Chung Wu, associate professor emeritus of biochemistry, died April 11, in Prescott, Arizona, at age 100.

Chung Wu
Chung Wu

He was born on Dec. 13, 1919, in Fuzhou, China, the sixth of eight children born to Zhe-An Wu and Shi-Ge Chen.

Chung studied Chinese classics and calligraphy and planned to study medicine. He came to the United States in 1947 as a graduate student and earned his Ph.D. in biochemistry at the University of Michigan in 1952. There, he met his future wife, Helen Lun Chen, who also received her Ph.D. in biochemistry from U-M. Coincidentally, they had been classmates in high school in Fuzhou.

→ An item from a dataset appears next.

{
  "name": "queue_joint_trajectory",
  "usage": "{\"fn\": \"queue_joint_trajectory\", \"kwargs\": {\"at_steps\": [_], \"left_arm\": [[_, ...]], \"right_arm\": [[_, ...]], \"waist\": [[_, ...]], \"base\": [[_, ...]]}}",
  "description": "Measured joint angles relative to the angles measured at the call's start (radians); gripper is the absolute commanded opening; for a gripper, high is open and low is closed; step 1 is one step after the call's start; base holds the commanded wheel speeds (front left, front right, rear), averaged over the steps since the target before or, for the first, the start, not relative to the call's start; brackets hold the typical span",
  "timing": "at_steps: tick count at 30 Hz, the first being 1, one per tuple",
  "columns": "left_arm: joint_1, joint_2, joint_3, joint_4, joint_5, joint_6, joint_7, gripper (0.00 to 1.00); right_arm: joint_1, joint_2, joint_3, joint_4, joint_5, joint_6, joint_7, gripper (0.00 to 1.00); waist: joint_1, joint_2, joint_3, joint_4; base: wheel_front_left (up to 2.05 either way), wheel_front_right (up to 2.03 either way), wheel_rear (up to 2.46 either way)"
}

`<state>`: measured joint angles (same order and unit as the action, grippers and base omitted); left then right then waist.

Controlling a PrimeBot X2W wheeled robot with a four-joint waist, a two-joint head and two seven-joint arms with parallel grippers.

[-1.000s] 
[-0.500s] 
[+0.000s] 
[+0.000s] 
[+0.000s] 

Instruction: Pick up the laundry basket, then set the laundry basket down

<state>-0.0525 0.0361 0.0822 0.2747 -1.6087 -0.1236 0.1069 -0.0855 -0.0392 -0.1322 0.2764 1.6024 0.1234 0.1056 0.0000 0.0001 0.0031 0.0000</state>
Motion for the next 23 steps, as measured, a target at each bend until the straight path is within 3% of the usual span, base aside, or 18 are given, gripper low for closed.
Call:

Chung and Helen Wu were both research biochemists at U-M, and Chung also was an associate professor of biochemistry in the Medical School. Both retired in the mid-1980s. 

In 1987, they moved from Ann Arbor to Santa Rosa, California, then settled in La Jolla, California, in 1999. Later, they lived with their daughter Lucy Wu, and in 2017 Chung went to live with their daughter Jean.

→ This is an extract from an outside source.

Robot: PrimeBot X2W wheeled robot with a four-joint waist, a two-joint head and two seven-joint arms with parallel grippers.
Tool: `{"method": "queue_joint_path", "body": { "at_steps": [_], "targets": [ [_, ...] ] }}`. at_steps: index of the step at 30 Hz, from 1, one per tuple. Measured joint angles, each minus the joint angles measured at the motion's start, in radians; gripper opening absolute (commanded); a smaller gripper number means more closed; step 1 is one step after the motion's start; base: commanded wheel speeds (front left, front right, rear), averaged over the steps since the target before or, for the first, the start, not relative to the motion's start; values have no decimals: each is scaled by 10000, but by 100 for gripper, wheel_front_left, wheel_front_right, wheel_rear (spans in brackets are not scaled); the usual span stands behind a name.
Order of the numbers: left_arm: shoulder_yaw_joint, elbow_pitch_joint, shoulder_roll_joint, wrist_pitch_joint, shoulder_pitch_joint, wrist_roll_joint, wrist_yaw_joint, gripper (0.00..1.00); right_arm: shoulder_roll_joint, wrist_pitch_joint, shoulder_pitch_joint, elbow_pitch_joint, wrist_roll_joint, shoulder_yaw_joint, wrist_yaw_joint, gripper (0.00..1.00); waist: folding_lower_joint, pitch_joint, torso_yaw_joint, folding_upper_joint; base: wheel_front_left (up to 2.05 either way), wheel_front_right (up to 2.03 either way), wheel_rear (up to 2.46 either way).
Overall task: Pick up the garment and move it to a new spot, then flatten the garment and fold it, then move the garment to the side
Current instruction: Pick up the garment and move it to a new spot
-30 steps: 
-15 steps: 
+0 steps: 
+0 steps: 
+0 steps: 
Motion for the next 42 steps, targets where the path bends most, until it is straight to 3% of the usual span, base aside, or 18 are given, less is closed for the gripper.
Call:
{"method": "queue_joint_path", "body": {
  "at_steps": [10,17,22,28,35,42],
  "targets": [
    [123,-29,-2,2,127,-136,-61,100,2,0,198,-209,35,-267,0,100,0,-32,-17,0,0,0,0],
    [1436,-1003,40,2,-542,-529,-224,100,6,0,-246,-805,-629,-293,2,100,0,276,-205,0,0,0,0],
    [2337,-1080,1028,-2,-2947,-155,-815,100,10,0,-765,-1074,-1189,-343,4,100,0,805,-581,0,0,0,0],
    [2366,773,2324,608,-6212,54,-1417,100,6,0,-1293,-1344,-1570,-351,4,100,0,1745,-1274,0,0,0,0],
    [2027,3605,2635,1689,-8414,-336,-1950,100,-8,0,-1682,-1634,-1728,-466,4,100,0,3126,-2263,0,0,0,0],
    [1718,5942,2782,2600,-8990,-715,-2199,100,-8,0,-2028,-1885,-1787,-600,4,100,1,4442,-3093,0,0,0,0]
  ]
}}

Chung was preceded in death by Helen in 2008, and is survived by four children: Margaret Wu, Jean Wu, Lucy Wu and Stephen Wu (Nancy), and two grandchildren, Kevin and Kathryn.

Chung was a master calligrapher, an avid gardener, translator and interpreter of classic Chinese works (The I-Ching and Zhuang Zi on Daoism) and an unbeatable mahjong player.

Playing mahjong was a passion, which he shared with a group of friends in Ann Arbor. In 1973 he authored his book “An Advanced System for Playing Mah Jong,” a revised system of this popular centuries-old Chinese game, expanded, developed and codified over the course of years of play with these friends.

Chung’s long life spanned the collapse of the China he grew up in and a new, improvised life in the United States. He was innately passionate and had very strong ideas and convictions, which were mostly hidden behind his quiet and gentlemanly nature. Especially later in life, Chung was quick to laugh and enjoyed seeing others having fun.

His gentle nature was a gift to all of us, and to the world. And he is indescribably missed.

Chung was laid to rest next to Helen in San Diego, California.